| Exercise details |
Copy each line of the following data that contains "Assuming".

Stored records:

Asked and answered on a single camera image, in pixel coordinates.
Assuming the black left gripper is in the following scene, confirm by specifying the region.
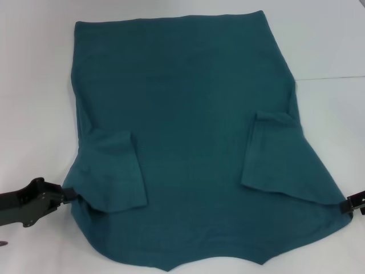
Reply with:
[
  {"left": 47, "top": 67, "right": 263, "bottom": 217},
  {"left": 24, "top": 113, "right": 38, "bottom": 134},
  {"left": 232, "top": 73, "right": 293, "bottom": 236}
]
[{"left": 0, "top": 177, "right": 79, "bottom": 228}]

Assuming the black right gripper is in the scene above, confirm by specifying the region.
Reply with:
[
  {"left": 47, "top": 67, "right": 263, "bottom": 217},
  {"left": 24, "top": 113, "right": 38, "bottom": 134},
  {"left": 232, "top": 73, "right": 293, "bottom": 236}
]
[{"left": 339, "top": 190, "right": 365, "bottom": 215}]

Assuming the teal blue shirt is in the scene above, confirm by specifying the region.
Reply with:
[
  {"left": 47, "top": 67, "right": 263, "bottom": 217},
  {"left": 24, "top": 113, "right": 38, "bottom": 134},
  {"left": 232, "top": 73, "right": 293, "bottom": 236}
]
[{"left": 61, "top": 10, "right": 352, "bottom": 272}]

---

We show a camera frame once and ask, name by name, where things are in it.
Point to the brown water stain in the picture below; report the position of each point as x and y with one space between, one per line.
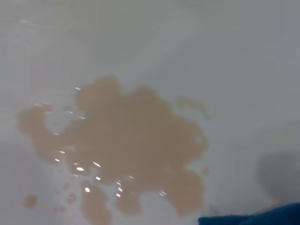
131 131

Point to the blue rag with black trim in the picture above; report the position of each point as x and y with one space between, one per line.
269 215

| Completed task |
Assuming the black left gripper is in the following scene, confirm by specifying the region.
Assuming the black right gripper is in the scene above, confirm by specifying the region.
Assuming the teal blue shirt is in the scene above, confirm by specifying the region.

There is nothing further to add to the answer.